Paris, Oct 4, 2016 — With the opening this month in Paris of the first permanent exhibition dedicated to street art, here is a selection of the increasingly lucrative genre’s top exponents and the cities that have nurtured them.
Banksy the King
The king of them all has to be Britain’s Banksy, whose subversive and satirical humor has achieved huge international renown since he surfaced in the 1990s.
Hailing from the underground activist culture of the southwestern city of Bristol, his unmistakeable stenciled output generally features an anti-establishment bent.
In artistic terms, be it on the street or in the gallery, he is emphatically Big League, rubbing shoulders with Damien Hirst for the “Keep it Spotless” collaboration which fetched US$1.8 million at Sotheby’s in New York in 2008.

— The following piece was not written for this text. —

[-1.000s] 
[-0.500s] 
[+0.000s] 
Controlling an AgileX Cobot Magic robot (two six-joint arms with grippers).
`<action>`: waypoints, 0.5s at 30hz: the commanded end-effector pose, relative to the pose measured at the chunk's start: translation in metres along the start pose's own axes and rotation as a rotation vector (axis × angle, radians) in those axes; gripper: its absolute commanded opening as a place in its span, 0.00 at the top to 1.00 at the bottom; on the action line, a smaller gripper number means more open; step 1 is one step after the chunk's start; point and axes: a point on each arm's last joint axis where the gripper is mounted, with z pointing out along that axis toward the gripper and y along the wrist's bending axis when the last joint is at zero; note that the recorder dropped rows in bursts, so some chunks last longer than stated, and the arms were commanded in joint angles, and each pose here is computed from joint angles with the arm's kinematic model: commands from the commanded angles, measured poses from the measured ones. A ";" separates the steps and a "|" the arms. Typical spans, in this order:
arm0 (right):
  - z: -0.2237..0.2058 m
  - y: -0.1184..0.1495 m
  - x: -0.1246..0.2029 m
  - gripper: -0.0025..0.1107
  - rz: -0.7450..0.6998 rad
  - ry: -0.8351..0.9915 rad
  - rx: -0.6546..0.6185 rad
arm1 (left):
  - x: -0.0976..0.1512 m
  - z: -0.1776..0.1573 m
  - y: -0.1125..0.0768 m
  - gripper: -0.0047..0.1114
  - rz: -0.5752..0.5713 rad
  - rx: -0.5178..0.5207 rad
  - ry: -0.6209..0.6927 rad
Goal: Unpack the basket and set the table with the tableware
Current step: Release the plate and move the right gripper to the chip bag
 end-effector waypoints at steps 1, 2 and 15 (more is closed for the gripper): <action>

Who exactly Banksy is, however, remains a mystery, amid rumors he may be Robert “3D” Del Naja of trip hop band Massive Attack.
Banksy’s French counterpart JR started out on the streets of Paris before making waves in a clutch of venues, from Rio’s favela slums to Shanghai and New York.
One of JR’s most emblematic projects involved collecting some 4,000 portraits via his mobile photo booth truck and putting the resulting “participatory” mass collage on display at the newly restored Pantheon temple in the French capital.
Earlier this year he wrapped the glass Louvre Pyramid in photographic prints, creating a trompe l’oeil effect appearing to make the structure blend into the actual palace facade.
Compatriot Invader produces pixellated works reminiscent of “Space Invader” early video game figures.
With some 3,000 “invasions” on his CV to date, Invader has on occasion been taken in for questioning by inquisitive US police.
Last year his mosaic of 1970s American cartoon character Hong Kong Phooey sold at auction at Sotheby’s in Hong Kong, fetching HK$2 million.
The popular piece of street art had been destroyed by the city’s authorities, infuriating residents, and was later re-made for sale.
New York is the cradle of the movement, graffiti artists having used subway tunnels and handy walls as canvases since the late 1960s.
The 1990s saw a move towards the mainstream with the Queens district hosting the 5 Pointz mural space on Long Island.
For two decades, some 1,500 artists had the run of 20,000 square meters (215,000 square feet) of space, creating an open-air museum and tourist magnet — until the site owner in 2013 had the area demolished for construction of a condominium complex.
Berlin’s East Side Gallery — a 1.3 kilometer surviving section of the Berlin Wall — merits mention with its gallery of 1990 paintings by more than 100 artists from across the globe.
With the site receiving an annual three million visitors, renovation was required in 2009.
One of the best-known frescoes depicts the “fraternal kiss” between former Soviet president Leonid Brezhnev and East German leader Erich Honecker, painted by Russian artist Dmitri Vrubel.
London’s edgy-but-trendy eastern district of Shoreditch is a true hive of street art in the British capital, “hosting” a raft of Banksy creations that see visitors beat a steady path to the area.
Somewhat less known is Leake Street Tunnel, an “authorized graffiti area” behind Waterloo railway station which lures an alternative crowd. Most output gets covered over on a regular basis.
Banksy, himself involved in turning “a dark forgotten filth pit” into “an oasis of beautiful art”, has also fallen victim to this artistic license at what was for a while dubbed “Banksy Tunnel”.